Olivia sonreía al constatar que la mirada de Sydney se perdía en los recuerdos y que, sin darse cuenta, al hablar de su prometido se le ponía la carne de gallina.

—Continúo —decía, sacándola de sus ensoñaciones—. Joven, más que tú, con una renta de quinientas libras anuales, lo cual no es ni mucho ni poco, un doctorado en Cambridge y numerosas amistades ilustres.

—Todo eso es cierto, Livy. Charles es el súmmum de la perfección —concedía Sydney—. Pero casarme con él significaría renunciar a mi libertad y a mi independencia; a Irlanda, a papá, a ti, a todo.

—O, por el contrario, poseerlo todo y no echar nada en falta —sentenciaba Olivia con picardía.

La menor de las Owenson había conocido al más grande de los hombres escondido dentro de un cuerpo tan insignificante que no le llegaba a ella ni a la altura de los hombros. Arthur Clarke, médico de la armada, metro y medio de estatura, ingenioso, divertido y de carácter afable, se topó una mañana con la mirada de Olivia Owenson y no paró hasta conseguir que la deliciosa institutriz de las hijas del general Brownrigg se fijara en él. La perseguía por la calle y la asaltaba en el parque armado con flores y poemas, se arrodillaba ante su hermosura, le juraba amor eterno y amenazaba con quitarse la vida, bisturí en mano, si ella se negaba a consentir sus atenciones. Finalmente, en la balanza de Olivia pesó más la perspectiva de una señorial mansión en Great George Street, un coche de caballos y una confortable propiedad en el campo donde podría residir su padre el resto de sus días y la inconveniencia de la estatura de Clarke pasó a convertirse en un detalle sin importancia.

Tras la noche de bodas Olivia envió una carta a Baron's Court en la que por vez primera firmó como lady Clarke y donde sólo escribió una frase: «Arthur dio la talla», y así Sydney pudo dormir tranquila, conocedora de la felicidad conyugal de su querida hermana.

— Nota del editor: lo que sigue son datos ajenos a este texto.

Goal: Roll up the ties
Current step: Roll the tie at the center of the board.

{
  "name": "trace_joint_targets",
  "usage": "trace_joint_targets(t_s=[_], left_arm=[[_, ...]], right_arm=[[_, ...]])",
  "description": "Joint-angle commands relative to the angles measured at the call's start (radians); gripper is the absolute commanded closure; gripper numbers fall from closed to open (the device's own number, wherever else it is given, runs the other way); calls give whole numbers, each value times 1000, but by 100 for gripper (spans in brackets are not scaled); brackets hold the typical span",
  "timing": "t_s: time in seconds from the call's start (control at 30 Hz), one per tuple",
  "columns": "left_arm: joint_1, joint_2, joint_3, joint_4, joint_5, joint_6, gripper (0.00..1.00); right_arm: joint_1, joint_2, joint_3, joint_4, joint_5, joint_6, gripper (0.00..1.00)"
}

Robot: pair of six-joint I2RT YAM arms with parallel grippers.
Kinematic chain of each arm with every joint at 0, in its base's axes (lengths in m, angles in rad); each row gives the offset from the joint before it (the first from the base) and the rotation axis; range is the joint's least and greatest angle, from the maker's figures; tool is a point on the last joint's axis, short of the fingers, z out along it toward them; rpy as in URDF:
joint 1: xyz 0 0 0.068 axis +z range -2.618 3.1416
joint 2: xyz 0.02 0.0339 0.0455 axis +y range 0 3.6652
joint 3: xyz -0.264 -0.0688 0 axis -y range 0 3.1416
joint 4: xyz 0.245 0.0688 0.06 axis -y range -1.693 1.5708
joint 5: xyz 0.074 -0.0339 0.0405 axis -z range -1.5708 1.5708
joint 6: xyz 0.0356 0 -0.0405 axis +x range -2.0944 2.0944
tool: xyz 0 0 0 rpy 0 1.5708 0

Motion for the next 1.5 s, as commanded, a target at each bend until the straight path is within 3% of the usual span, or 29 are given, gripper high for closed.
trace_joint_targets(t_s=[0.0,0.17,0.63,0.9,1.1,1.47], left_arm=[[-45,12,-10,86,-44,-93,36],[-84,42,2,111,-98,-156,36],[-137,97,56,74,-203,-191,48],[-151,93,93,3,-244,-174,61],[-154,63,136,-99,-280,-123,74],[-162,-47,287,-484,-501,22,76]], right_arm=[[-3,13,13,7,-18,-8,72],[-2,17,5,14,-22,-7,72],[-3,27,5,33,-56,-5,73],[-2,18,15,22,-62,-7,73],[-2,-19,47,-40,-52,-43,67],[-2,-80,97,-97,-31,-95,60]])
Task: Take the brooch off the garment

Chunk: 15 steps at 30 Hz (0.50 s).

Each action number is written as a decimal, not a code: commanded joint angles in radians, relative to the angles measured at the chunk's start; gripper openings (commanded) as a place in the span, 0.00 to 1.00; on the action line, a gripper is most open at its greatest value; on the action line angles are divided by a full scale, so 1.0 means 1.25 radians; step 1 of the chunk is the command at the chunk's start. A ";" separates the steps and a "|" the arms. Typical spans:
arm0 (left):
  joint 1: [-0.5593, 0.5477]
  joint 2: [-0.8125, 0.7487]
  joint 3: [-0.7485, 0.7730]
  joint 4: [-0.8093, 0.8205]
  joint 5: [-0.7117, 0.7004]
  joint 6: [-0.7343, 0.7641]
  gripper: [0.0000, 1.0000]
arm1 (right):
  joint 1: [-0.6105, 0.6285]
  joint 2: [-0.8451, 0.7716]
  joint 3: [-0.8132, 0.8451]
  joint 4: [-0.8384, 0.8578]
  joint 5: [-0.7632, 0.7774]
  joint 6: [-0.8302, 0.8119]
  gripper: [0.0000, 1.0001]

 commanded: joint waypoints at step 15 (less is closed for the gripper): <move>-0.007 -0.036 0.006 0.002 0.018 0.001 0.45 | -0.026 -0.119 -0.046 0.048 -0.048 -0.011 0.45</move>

El viaje de novios de los Morgan había dado comienzo al día siguiente de su improvisada boda. Sydney aún llevaba puesta la sencilla ropa de diario con la que se había casado —un vestido blanco sin más adorno que una flor silvestre prendida en el pecho— y todavía no terminaba de creerse que a ojos de Dios y de los hombres acabara de renunciar a la libertad de su apellido para entregarse de por vida al doctor Morgan, quien, por obra y gracia de John James Hamilton, noveno marqués de Abercorn, y por intercesión del duque de Richmond, había sido nombrado lord de la noche a la mañana.